I am using the model from https://github.com/gpleiss/efficient_densenet_pytorch. It is similar to the torchvision densenet but in includes bottlenecking, compression, and a demo script which runs training including over multiple GPU. I am training on a p2.xlarge with 8 K80s. Cuda visible devices are 0-7 and it loads the model on all the gpus but when I do a small profile myself the backwards pass is 100x the time of a forward pass.
Here is a small timing profile of an iteration:
Epoch: [1/300] Iter: [2/162] Time 93.462 (110.256) Loss 25298.0527 (25176.3350)

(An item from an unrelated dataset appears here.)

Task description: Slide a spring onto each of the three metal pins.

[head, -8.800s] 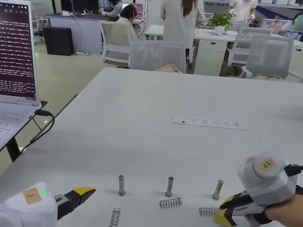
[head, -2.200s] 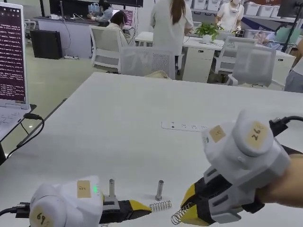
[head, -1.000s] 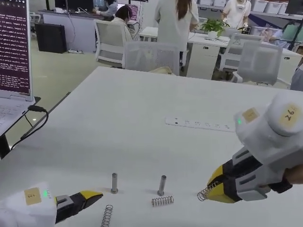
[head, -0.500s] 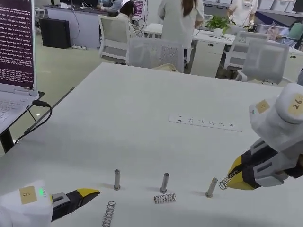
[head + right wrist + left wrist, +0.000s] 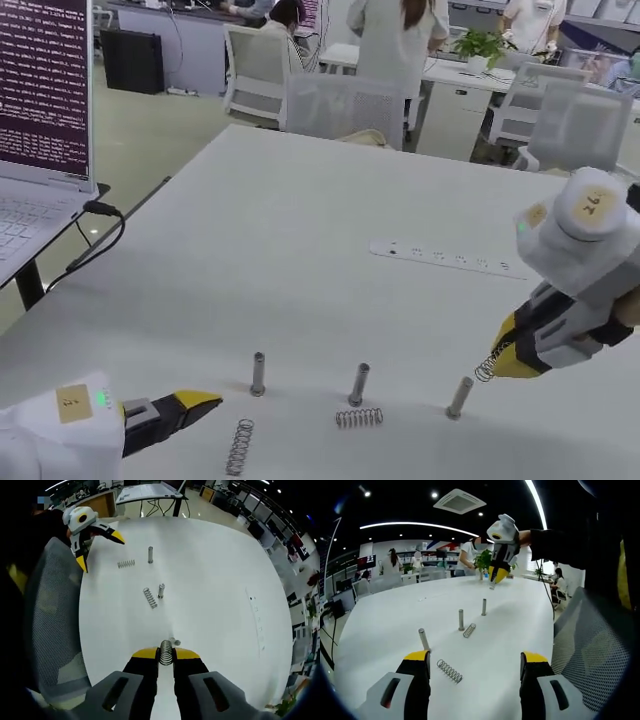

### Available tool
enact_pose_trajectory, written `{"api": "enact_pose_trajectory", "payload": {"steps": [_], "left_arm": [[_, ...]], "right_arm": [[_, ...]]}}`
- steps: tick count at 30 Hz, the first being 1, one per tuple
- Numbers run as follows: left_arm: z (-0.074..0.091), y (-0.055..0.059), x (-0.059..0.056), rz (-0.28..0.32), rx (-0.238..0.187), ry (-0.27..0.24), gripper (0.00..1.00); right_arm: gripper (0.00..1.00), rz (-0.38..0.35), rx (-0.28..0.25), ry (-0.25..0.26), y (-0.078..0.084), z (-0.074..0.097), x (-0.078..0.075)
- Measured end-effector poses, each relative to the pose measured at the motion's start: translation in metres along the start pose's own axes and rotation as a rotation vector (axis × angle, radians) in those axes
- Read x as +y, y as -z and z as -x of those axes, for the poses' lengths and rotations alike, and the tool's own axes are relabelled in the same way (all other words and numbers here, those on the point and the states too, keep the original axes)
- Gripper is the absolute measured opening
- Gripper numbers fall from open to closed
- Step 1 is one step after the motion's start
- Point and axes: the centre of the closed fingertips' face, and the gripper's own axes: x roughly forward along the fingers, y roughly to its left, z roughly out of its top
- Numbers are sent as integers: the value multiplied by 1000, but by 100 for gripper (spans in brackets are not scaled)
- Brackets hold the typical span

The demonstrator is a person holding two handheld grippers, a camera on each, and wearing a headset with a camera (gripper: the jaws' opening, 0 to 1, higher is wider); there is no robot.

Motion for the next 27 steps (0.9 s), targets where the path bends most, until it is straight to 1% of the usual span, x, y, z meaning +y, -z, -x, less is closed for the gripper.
{"api": "enact_pose_trajectory", "payload": {"steps": [4, 7, 8, 9, 14, 18, 22, 27], "left_arm": [[0, 0, 0, -1, 0, 0, 69], [1, 0, 1, -2, 3, -1, 69], [1, 0, 1, -1, 2, -2, 69], [1, 0, 2, 0, 1, -3, 69], [2, 1, 2, 0, 4, -4, 68], [2, 2, 2, 2, 7, -4, 68], [2, 2, 2, 3, 10, -5, 67], [2, 3, 2, 4, 14, -5, 67]], "right_arm": [[8, 4, 18, -12, 1, -5, -4], [8, 12, 56, -14, 6, -9, -7], [8, 13, 61, -18, 6, -10, -8], [8, 9, 61, -25, 6, -13, -11], [8, 1, 66, -40, 8, -19, -14], [8, 3, 85, -46, 12, -26, -15], [8, -5, 84, -60, 14, -31, -14], [8, -2, 92, -62, 16, -35, -18]]}}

Time to create batch on GPU: 0.0001
Forward pass through model: 0.4165
Loss Calculation: 0.0031
Accuracy Calculation: 0.0001
Loss update Calculation: 0.0000
Zero grads: 0.0016
Loss backward: 92.5070
Optim step: 0.0167
My only changes to the network have been to use my own data, move it to 1D x 2 channel. And I changed dimensions of the last linear layer to work with l1_loss (because I am running pytorch 4.0 and I understand that mse_loss is bugged). A quick view of the end of my network is below. Any ideas on where to start with this?
(denselayer16): _DenseLayer(
(norm1): BatchNorm1d(372, eps=1e-05, momentum=0.1, affine=True, track_running_stats=True)
(relu1): ReLU(inplace)
(conv1): Conv1d(372, 48, kernel_size=(1,), stride=(1,), bias=False)
(norm2): BatchNorm1d(48, eps=1e-05, momentum=0.1, affine=True, track_running_stats=True)
(relu2): ReLU(inplace)
(conv2): Conv1d(48, 12, kernel_size=(3,), stride=(1,), padding=(1,), bias=False)
)
)
(norm_final): BatchNorm1d(384, eps=1e-05, momentum=0.1, affine=True, track_running_stats=True)
)
(classifier): Linear(in_features=384, out_features=1, bias=True)
)
Here is also my forward pass function:
def forward(self, x):
features = self.features(x)
out = F.relu(features, inplace=True)
out = F.avg_pool1d(out, kernel_size=out.size(2)).view(out.size(0), -1)
out = self.classifier(out)
return out